- [How to complete this task]:
In the material below, find every line containing "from" and copy that line.

┌─ Supplied material

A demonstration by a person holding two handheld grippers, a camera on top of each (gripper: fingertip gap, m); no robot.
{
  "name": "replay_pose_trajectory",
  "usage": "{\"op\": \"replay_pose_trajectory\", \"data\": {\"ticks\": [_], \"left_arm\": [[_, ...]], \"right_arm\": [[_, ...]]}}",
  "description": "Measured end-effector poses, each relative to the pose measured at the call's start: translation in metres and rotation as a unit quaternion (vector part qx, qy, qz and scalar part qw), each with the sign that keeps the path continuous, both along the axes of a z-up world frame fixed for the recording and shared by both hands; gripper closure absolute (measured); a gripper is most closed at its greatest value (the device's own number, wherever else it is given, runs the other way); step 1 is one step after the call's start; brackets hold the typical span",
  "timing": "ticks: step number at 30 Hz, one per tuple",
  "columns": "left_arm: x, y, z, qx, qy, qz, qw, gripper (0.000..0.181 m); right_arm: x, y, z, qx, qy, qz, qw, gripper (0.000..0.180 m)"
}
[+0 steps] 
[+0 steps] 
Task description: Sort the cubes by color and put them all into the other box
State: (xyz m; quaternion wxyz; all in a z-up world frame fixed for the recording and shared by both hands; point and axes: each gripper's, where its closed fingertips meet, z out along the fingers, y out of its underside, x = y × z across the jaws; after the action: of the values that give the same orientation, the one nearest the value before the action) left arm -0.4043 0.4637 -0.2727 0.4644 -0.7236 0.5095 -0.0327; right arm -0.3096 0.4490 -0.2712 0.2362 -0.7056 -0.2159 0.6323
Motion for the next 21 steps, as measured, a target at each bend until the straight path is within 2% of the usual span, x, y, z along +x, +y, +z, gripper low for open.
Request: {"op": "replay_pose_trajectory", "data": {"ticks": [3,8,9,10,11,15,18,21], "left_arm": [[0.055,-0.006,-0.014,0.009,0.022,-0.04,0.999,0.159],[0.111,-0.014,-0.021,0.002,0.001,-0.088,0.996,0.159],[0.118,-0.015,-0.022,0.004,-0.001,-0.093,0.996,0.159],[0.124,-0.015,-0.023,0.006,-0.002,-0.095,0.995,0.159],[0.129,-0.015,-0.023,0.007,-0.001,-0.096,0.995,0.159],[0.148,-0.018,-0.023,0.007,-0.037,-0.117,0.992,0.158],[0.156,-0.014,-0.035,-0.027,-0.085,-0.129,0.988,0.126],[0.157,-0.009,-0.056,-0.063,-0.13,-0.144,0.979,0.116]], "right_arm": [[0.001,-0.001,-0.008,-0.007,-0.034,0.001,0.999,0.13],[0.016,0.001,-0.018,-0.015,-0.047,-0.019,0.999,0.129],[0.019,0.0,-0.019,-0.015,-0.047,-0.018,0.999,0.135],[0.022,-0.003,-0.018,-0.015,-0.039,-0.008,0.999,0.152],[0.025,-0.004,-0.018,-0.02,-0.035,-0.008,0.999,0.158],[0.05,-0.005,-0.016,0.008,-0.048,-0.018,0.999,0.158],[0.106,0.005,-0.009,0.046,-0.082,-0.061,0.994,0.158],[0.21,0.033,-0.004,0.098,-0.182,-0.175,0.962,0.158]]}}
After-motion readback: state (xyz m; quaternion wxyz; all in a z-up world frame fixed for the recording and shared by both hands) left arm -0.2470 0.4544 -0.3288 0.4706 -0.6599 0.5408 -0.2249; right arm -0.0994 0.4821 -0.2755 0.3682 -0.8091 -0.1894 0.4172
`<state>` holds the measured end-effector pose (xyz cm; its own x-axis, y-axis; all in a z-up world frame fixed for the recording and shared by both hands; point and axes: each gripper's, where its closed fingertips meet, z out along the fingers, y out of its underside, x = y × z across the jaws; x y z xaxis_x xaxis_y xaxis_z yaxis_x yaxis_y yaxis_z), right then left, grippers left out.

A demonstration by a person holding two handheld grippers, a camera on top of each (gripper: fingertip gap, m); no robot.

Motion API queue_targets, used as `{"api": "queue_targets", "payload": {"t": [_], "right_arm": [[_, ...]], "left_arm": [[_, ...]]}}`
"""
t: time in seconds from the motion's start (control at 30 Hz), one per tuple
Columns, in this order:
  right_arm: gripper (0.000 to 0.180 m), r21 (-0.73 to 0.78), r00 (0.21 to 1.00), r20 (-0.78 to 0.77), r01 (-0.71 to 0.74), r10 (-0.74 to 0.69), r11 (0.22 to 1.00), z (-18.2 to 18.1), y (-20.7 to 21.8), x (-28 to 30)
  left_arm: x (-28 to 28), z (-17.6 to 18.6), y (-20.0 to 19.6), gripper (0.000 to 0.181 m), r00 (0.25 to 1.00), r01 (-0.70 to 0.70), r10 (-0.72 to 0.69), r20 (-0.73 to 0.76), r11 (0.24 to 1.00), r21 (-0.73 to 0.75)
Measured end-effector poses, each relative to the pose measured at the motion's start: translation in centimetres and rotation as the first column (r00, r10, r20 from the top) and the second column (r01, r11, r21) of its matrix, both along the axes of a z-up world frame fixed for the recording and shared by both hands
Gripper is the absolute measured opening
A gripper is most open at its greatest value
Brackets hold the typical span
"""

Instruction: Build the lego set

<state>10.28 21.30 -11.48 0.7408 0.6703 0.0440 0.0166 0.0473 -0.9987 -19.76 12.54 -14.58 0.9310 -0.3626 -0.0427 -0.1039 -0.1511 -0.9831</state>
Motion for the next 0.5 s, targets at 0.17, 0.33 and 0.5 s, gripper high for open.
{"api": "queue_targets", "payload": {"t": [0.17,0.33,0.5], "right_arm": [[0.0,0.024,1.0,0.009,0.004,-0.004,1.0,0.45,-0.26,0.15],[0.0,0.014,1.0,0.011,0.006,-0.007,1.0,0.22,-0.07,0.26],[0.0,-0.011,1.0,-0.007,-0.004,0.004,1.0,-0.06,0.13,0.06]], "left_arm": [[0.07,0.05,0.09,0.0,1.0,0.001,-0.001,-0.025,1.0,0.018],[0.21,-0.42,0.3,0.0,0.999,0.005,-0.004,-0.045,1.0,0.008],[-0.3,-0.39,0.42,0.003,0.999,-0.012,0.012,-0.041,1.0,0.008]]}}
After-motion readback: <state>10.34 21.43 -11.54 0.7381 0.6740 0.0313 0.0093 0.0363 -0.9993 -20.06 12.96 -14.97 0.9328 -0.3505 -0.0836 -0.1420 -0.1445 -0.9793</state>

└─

- [Response to this task]:
t: time in seconds from the motion's start (control at 30 Hz), one per tuple
Measured end-effector poses, each relative to the pose measured at the motion's start: translation in centimetres and rotation as the first column (r00, r10, r20 from the top) and the second column (r01, r11, r21) of its matrix, both along the axes of a z-up world frame fixed for the recording and shared by both hands

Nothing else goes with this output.